■ **Directions**
Although pictures appear in the data, the answer should contain only the lines from its start through the line with "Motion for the", written out exactly.

■ **Stored data**

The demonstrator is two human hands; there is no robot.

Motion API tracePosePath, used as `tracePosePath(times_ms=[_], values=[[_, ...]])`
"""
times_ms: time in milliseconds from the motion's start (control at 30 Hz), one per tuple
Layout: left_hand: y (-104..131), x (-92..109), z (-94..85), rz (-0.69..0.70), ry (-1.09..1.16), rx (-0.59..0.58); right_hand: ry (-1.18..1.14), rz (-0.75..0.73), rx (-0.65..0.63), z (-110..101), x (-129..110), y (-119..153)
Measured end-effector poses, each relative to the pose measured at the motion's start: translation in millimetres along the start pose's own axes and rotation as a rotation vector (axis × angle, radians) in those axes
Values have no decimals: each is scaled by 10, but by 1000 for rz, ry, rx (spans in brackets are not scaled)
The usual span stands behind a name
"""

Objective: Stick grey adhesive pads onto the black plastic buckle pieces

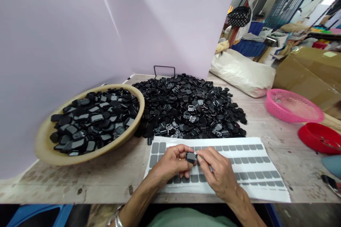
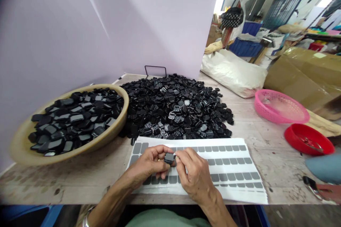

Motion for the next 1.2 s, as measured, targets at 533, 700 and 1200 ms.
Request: tracePosePath(times_ms=[533,700,1200], values=[[-16,-51,-18,9,15,15,-5,13,-31,48,0,7],[-23,-96,-18,37,34,35,10,19,-3,78,-6,8],[-9,-130,-5,73,126,43,24,45,5,111,-67,-6]])
Point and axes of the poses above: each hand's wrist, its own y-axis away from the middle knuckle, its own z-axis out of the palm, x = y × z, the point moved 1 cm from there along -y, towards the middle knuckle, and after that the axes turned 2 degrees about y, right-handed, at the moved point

■ **Solution**
The demonstrator is two human hands; there is no robot.

Motion API tracePosePath, used as `tracePosePath(times_ms=[_], values=[[_, ...]])`
"""
times_ms: time in milliseconds from the motion's start (control at 30 Hz), one per tuple
Layout: left_hand: y (-104..131), x (-92..109), z (-94..85), rz (-0.69..0.70), ry (-1.09..1.16), rx (-0.59..0.58); right_hand: ry (-1.18..1.14), rz (-0.75..0.73), rx (-0.65..0.63), z (-110..101), x (-129..110), y (-119..153)
Measured end-effector poses, each relative to the pose measured at the motion's start: translation in millimetres along the start pose's own axes and rotation as a rotation vector (axis × angle, radians) in those axes
Values have no decimals: each is scaled by 10, but by 1000 for rz, ry, rx (spans in brackets are not scaled)
The usual span stands behind a name
"""

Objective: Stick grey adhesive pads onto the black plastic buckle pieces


Motion for the next 1.2 s, as measured, targets at 533, 700 and 1200 ms.

This exercise has been worked through to completion.